The news is another setback for Sanofi. The company is already battling a delay over another candidate Covid-19 vaccine, which it has partnered with UK company GlaxoSmithKline. The two companies announced in December that the drug did not stimulate an adequate immune system response in elderly people.
EMA launches a rapid trial of Curevac vaccine
The European Medicines Agency (EMA) has started a rapid test of the vaccine from the manufacturer in Tübingen, Curevac. Emma announced Friday in Amsterdam. Such a measure precedes market approval in the European Union. The decision is based on preliminary results from laboratory tests and clinical studies. According to Emma, this shows that the vaccine stimulates the production of antibodies against the Corona virus.
The authority evaluates the data according to a so-called periodic review process. In this process, data and results are constantly checked, even if the test series has not yet been completed and no application for approval has been submitted in the European Union yet. The procedure is faster than traditional tests but is equally accurate, says Emma. It remains unclear how long the test will take. Once there is sufficient evidence of vaccine efficacy, the manufacturer can apply for a marketing authorization in the European Union.

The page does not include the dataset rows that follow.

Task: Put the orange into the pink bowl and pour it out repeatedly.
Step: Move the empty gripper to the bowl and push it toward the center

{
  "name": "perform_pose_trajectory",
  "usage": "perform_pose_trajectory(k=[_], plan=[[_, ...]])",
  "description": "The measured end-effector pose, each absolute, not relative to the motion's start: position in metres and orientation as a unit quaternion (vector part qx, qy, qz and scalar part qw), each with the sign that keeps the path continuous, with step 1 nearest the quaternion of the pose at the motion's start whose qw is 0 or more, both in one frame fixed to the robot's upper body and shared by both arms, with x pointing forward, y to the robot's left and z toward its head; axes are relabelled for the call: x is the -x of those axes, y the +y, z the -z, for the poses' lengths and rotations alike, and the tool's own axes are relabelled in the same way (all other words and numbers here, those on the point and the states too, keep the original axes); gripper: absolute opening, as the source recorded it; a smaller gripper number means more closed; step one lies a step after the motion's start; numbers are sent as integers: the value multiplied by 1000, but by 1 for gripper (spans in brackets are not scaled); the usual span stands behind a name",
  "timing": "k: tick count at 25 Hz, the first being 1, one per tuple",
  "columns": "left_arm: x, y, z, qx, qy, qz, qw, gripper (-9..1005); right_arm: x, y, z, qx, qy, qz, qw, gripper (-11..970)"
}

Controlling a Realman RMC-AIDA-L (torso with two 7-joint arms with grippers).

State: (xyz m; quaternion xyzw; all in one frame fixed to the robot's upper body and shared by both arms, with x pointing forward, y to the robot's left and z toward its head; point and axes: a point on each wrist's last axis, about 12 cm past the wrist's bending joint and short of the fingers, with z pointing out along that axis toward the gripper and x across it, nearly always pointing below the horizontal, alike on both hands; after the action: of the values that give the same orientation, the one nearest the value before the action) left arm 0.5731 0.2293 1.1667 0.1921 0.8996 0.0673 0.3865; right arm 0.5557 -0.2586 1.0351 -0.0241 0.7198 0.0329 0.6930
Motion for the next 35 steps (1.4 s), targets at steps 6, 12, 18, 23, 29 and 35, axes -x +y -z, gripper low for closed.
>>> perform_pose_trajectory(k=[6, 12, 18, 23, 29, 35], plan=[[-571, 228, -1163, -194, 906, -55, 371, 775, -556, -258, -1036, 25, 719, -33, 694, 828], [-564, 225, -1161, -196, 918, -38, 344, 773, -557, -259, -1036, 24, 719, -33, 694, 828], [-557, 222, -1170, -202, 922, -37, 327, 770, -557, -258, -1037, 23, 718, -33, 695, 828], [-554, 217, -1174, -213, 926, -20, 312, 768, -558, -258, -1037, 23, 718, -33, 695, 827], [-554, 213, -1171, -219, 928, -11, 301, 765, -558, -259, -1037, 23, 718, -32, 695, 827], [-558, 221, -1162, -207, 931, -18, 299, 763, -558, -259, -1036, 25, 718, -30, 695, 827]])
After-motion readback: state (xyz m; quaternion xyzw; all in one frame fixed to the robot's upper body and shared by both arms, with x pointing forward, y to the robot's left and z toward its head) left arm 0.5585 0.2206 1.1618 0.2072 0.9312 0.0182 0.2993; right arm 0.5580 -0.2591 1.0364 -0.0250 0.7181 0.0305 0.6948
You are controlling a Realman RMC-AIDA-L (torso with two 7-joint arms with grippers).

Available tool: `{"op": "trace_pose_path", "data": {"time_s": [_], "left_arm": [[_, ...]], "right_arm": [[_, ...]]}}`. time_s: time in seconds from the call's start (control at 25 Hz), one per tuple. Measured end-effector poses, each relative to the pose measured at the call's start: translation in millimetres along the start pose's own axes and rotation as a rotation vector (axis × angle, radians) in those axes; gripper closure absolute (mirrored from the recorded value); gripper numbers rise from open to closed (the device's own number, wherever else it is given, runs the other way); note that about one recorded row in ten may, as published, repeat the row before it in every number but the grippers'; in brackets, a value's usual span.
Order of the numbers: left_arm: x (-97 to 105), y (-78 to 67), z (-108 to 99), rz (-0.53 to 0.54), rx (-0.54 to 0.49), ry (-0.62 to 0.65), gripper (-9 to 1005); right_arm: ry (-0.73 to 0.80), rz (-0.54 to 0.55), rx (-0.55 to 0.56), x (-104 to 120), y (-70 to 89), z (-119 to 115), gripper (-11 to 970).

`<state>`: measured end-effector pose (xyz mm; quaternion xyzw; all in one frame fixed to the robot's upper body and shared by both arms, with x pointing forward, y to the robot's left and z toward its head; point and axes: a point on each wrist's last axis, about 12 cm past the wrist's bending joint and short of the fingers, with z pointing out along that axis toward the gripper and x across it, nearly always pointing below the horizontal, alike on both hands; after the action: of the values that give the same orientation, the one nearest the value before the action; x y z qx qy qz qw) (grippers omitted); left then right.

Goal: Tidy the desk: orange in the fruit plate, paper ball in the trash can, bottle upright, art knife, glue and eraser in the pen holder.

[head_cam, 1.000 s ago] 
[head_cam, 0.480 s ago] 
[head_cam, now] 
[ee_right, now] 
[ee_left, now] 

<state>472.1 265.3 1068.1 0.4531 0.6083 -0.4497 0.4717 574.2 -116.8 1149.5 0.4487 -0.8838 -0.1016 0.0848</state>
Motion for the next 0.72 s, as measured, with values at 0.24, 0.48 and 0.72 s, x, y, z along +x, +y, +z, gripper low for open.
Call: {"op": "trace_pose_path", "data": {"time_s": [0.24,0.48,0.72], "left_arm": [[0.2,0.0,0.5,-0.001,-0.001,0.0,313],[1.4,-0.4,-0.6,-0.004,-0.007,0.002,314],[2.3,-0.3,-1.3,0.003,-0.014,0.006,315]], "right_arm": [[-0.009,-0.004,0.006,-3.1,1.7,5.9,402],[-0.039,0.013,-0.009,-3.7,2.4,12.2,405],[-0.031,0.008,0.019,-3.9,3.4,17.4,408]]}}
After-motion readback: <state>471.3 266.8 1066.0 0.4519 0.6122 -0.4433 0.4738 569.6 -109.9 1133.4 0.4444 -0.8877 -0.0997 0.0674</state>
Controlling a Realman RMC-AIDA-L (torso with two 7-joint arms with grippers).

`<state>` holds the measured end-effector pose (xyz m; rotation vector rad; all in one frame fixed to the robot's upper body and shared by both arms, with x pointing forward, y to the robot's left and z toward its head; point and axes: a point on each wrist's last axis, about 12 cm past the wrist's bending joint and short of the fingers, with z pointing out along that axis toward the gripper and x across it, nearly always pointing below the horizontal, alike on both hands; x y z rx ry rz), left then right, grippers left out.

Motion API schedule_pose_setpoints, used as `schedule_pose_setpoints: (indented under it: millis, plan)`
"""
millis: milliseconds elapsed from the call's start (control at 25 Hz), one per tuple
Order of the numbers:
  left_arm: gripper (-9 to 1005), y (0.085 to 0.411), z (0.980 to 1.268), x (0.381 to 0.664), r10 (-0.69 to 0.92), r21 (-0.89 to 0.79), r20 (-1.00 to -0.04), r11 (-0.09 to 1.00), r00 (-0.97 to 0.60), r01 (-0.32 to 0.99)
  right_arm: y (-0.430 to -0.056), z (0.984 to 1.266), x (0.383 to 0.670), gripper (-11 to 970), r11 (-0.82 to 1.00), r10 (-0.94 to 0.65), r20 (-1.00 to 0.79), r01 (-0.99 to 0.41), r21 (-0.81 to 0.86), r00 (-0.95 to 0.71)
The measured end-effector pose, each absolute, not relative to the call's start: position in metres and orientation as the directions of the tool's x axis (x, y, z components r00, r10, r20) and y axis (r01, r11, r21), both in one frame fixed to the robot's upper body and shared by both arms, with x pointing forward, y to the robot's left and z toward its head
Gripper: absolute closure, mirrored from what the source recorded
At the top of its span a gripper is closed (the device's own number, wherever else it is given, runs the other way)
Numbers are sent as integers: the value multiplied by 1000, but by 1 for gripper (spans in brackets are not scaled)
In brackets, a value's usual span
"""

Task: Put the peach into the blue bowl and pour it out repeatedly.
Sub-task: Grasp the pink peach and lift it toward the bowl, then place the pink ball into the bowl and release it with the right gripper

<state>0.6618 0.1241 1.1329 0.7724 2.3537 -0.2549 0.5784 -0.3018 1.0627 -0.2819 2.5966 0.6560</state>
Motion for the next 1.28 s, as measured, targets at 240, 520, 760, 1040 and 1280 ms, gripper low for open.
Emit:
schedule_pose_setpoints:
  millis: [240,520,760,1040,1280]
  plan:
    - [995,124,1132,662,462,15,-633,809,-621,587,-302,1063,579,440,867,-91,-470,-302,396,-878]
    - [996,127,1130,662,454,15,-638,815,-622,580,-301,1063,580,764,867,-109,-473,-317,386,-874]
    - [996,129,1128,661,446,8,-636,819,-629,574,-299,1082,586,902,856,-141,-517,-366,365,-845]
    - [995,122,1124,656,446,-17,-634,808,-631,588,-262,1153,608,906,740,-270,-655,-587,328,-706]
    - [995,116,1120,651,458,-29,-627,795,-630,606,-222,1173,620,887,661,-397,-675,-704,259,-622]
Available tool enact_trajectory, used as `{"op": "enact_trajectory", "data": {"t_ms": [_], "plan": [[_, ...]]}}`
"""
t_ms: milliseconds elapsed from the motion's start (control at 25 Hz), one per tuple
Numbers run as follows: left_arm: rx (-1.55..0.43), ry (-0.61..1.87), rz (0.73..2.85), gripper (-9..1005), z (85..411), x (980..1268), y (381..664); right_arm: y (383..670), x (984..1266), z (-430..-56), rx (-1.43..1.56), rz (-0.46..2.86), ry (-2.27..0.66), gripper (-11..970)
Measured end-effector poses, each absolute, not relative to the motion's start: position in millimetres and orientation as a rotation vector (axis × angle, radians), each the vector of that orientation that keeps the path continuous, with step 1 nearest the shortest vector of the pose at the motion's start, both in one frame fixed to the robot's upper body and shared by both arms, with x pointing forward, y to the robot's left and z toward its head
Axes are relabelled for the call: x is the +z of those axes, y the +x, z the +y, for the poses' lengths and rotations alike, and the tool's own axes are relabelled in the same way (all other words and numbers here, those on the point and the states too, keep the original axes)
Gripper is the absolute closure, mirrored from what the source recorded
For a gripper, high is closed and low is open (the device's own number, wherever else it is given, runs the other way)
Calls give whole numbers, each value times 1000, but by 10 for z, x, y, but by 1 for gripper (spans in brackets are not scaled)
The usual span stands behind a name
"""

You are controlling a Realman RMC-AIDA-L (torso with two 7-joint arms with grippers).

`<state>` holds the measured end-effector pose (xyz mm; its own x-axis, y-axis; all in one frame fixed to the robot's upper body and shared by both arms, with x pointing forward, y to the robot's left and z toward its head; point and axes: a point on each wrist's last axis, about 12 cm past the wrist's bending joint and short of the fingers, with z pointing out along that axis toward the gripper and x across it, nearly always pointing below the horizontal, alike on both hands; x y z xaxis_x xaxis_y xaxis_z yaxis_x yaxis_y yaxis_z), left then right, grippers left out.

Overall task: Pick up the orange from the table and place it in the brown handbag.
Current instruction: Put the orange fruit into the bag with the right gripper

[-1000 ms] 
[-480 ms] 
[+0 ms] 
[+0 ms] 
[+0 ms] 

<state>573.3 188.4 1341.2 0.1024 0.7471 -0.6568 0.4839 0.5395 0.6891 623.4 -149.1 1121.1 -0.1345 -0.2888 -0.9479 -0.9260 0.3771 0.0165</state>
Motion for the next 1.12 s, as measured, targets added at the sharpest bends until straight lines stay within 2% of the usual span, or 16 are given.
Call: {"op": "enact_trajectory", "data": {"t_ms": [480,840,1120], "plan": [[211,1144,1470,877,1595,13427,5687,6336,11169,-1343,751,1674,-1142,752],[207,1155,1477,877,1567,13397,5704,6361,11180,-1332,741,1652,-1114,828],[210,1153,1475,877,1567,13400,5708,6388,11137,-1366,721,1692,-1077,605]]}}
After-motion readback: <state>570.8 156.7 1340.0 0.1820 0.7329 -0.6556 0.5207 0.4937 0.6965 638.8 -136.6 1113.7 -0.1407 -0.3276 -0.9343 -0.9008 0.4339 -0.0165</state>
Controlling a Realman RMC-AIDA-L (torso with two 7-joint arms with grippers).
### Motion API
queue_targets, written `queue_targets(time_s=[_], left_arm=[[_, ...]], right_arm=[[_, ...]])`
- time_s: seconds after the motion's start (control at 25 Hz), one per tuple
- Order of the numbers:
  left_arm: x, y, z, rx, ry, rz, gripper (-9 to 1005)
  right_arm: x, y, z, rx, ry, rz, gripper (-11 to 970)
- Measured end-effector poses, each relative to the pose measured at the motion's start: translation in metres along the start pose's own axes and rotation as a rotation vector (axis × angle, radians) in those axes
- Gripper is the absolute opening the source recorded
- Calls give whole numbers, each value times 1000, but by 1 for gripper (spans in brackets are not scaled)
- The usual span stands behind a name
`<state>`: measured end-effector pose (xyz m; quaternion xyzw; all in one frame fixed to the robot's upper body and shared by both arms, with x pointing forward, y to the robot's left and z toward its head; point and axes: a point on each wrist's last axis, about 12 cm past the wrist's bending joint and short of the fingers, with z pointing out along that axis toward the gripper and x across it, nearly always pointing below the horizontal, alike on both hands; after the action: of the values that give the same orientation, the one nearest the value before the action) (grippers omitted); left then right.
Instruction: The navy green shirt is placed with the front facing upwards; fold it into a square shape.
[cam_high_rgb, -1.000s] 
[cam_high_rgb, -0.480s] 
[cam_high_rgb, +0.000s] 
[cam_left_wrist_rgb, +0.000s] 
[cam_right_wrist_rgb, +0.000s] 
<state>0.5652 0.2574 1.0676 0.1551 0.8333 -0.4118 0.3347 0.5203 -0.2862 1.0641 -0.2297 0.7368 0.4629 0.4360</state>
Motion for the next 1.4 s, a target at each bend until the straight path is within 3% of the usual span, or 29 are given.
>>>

Ema experts give recommendation. The European Union Commission officially decides. There are two other vaccine testing procedures currently underway. So far, three vaccines have been approved in the European Union. Ema wants to test vaccines that are supposed to work against new variants of the virus especially quickly. The guidelines are currently under review, Marco Cavalieri, head of the responsible Emma Group, told Reuters. Smaller changes in materials mean smaller test groups “with a few hundred participants instead of 30.00 to 40,000” will suffice.